Java's GC is actually very optimized in terms of creating lots of objects rapidly in a "burst" fashion. From what I can understand they use a sequential allocator (fastest and simplest O(1) allocator for variable-sized requests) for that kind of "burst cycle" into a memory space they call "Eden space", and only if the objects persist after a GC cycle do they get moved to a place where the GC can collect them one-by-one.
With that said, if your performance needs become critical enough (as in measured with real user-end requirements), then objects do carry an overhead but I wouldn't think of it so much in terms of creation/allocation. It has more to do with locality of reference and the additional size of all objects in Java as required to support concepts like reflection and dynamic dispatch (Float
is bigger than float
, often something like 4 times larger on 64-bit with its alignment requirements, and an array of Float
is not necessarily guaranteed to be stored contiguous from what I understand).
One of the most eye-catching things I ever saw developed in Java that made me consider it a heavyweight contender in my field (VFX) was an interactive, multithreaded standard path tracer (not using irradiance caching or BDPT or MLS or anything else) on the CPU providing real-time previews that converged rather quickly to a noise-free image. I've worked with professionals in C++ dedicating their careers to such things with fancy profilers in hand who had difficulty doing that.
But I peered around at the source code and while it used plenty of objects at trivial cost, the most critical parts of the path tracer (the BVH and triangles and materials) very clearly and deliberately avoided objects in favor of big arrays of primitive types (mostly float[]
and int[]
), which made it use far less memory and guaranteed spatial locality to get from one float
in the array to the next. I don't think it's too speculative to think that, if the author used boxed types liked Float
there, it would have come at a rather large cost to its performance. But we're talking the most absolutely critical part of that engine, and I'm pretty sure, given how skillfully the developer optimized it, that he measured that and applied that optimization very, very judiciously, since he happily used objects everywhere else with trivial cost to his impressive realtime path tracer.

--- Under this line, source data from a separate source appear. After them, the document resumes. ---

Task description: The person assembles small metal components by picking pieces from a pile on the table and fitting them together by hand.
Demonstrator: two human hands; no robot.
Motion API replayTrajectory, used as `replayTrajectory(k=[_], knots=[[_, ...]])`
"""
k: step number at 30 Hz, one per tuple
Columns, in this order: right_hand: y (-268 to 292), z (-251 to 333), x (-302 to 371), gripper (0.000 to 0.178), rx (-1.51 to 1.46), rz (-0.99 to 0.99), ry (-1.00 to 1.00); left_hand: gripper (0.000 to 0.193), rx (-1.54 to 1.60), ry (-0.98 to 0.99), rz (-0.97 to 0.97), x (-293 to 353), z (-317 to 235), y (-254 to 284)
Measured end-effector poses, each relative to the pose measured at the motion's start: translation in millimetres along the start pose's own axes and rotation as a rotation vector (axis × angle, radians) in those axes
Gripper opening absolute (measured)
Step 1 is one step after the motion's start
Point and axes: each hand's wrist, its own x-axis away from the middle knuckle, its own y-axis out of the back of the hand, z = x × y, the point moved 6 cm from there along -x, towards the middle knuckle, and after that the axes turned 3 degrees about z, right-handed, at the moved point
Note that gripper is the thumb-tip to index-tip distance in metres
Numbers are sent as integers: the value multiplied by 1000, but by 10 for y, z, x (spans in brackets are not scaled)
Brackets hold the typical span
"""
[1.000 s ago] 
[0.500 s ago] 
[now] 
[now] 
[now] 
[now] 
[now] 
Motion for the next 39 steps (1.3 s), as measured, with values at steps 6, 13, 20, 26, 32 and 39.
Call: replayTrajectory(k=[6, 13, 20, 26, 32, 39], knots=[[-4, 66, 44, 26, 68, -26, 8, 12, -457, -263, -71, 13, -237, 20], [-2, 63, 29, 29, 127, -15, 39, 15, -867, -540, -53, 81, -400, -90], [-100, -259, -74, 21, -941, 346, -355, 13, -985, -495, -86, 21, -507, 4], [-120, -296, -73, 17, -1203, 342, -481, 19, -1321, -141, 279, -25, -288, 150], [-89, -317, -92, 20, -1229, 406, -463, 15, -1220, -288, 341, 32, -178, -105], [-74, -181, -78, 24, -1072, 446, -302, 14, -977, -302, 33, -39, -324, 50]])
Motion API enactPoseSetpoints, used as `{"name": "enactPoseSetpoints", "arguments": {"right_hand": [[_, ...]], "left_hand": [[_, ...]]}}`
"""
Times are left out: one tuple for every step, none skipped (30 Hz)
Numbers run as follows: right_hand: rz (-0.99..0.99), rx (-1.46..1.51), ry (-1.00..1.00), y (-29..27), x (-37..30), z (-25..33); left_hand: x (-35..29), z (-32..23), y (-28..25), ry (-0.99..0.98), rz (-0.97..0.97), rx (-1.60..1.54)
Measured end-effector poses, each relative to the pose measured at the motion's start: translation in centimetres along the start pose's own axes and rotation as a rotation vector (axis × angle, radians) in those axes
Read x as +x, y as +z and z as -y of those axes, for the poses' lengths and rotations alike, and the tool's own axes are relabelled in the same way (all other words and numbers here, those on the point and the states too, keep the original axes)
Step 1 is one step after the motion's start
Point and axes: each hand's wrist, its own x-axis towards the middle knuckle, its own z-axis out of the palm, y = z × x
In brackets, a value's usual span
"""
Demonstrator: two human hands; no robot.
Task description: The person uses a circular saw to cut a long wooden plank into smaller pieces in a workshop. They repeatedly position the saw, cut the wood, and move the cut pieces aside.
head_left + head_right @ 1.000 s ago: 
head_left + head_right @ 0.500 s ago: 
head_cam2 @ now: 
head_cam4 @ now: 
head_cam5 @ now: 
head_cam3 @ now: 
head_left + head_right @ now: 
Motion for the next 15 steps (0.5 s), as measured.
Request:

I was told by a colleague that in Java object creation is the most expensive operation you could perform. So I can only conclude to create as few objects as possible.
Even in a field as performance-critical as mine, you're not going to write efficient products if you hamstring yourself in places that don't matter. I would even make the claim that the most performance-critical fields might put an even higher demand for productivity, since we need all the extra time we can get to tune those hotspots that really matter by not wasting such time on things that don't. As with the path tracer example from above, the author skillfully and judiciously applied such optimizations only to the places that truly, truly mattered, and probably in hindsight after measuring, and still happily used objects everywhere else.